Camasmie was interviewed at the MPT, along with another prosecutor, but the complaint was made only against him, so we believe that it is an attack on Brazil’s public policy for combating slave labor. It is a way of intimidating other colleagues who work on such cases.
When the Minister of the Superior Court of Justice Mauro Campbell Marques authorized the visit to the shelter —a very unusual decision, because it is a place for women who are victims of violence— the Federal Public Defenders’ Office tried to have that decision revoked but was unsuccessful, and that was how Sônia ended up returning to the family that kept her in slave-like conditions for 40 years.
At that point, Sônia’s family realized that they could lose her again because judge Borba filed an acknowledgment of paternity action with the High Court of Santa Catarina, where he is a magistrate.
The family then decided to launch an international denunciation campaign under the hashtag #SoniaLivre, or #FreeSonia, as the final ruling on the substance of the case is still pending and will be handed down by the Supreme Court.

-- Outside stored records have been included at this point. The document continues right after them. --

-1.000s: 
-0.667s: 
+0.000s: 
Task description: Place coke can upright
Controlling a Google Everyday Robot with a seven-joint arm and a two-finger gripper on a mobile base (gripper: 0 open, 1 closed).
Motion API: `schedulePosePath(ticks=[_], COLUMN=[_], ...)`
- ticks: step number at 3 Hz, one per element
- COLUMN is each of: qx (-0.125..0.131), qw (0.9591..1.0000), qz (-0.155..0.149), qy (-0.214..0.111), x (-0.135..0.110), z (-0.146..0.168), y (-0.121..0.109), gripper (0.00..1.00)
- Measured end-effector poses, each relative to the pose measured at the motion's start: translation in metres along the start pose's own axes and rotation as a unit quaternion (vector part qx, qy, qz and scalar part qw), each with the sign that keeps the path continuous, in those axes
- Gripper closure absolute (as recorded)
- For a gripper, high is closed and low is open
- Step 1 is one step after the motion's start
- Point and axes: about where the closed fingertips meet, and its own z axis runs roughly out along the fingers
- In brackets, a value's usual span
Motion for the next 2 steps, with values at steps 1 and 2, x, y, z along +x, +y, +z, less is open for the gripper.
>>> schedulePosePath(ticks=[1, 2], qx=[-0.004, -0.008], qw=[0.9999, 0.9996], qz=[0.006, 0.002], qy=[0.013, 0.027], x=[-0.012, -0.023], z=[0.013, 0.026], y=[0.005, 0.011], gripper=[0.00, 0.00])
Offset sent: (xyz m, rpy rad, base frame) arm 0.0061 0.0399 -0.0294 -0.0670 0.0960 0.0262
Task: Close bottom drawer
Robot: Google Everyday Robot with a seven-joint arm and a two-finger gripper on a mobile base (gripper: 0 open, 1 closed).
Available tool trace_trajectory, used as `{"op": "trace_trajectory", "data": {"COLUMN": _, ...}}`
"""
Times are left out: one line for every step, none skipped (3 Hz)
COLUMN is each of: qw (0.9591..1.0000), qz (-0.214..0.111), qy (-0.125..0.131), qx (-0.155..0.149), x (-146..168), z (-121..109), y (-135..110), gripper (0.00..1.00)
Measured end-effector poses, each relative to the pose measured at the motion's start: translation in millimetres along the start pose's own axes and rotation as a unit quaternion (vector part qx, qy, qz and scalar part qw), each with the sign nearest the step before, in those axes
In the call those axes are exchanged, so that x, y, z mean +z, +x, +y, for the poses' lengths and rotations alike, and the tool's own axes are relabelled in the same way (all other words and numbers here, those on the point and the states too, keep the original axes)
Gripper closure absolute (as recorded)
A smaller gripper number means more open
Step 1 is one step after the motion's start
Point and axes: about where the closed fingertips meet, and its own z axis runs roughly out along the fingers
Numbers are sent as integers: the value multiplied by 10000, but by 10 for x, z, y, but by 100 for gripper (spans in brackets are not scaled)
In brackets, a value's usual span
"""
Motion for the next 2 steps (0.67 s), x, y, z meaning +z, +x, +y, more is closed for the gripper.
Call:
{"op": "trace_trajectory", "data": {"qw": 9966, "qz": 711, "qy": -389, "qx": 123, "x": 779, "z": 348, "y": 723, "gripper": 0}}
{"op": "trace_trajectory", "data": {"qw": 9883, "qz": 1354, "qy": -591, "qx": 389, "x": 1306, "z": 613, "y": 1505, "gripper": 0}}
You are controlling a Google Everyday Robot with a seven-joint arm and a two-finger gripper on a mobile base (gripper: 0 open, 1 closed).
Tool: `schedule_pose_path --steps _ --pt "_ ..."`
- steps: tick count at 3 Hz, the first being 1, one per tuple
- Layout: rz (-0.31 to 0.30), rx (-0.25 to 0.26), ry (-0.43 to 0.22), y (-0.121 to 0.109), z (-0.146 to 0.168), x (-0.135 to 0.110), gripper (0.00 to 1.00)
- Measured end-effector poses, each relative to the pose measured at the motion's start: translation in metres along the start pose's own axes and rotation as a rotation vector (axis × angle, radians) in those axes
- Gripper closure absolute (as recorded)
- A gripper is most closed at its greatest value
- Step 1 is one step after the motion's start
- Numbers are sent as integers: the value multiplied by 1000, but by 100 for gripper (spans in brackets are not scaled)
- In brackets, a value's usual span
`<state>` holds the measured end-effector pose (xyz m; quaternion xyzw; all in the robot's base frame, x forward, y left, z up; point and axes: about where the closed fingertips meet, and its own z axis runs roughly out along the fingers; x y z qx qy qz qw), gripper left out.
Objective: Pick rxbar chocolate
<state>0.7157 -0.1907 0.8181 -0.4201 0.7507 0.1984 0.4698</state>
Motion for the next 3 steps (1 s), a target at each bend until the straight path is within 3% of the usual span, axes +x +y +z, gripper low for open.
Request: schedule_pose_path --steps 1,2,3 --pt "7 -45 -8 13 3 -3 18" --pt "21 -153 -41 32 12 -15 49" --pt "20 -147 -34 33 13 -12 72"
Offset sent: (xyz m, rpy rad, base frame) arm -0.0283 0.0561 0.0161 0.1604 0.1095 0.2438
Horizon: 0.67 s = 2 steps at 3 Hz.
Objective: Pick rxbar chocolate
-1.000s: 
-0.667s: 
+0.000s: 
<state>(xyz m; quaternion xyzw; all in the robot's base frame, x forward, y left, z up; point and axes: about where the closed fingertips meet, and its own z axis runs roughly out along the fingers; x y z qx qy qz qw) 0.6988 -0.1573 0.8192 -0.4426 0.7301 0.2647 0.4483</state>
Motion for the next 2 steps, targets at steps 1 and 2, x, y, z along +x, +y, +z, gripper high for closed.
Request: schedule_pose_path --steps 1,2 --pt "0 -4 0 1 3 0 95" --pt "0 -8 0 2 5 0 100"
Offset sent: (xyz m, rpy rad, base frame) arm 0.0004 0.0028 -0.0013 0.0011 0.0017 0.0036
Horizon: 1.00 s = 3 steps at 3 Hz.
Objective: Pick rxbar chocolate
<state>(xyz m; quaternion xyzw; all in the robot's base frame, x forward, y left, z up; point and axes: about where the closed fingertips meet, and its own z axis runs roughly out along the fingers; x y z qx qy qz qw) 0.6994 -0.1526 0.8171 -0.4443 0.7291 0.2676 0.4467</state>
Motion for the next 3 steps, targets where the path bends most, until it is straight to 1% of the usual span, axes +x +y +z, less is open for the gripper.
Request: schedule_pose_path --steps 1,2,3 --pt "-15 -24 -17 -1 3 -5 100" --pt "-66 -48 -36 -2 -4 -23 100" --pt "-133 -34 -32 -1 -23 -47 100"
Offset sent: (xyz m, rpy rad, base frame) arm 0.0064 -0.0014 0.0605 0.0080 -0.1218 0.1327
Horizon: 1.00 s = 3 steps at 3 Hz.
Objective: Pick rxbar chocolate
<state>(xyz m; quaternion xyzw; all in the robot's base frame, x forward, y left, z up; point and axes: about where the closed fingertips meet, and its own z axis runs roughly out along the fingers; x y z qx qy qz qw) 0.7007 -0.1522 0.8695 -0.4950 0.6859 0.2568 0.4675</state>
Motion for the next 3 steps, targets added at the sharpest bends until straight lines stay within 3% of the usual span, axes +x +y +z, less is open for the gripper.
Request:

The idea is to shed light on this case and enable anyone who has something in common with this story, or has experienced any of the things that Sônia has suffered, to see themselves reflected and demand that the justice system allow her to be free to live with her family and in society and to enjoy her basic rights.
There are many Sônias out there: Sônia is a woman, a black woman, a person with a disability, a victim of child labor and slave-like work, she is a domestic worker. In short, Sônia is the face of Brazil.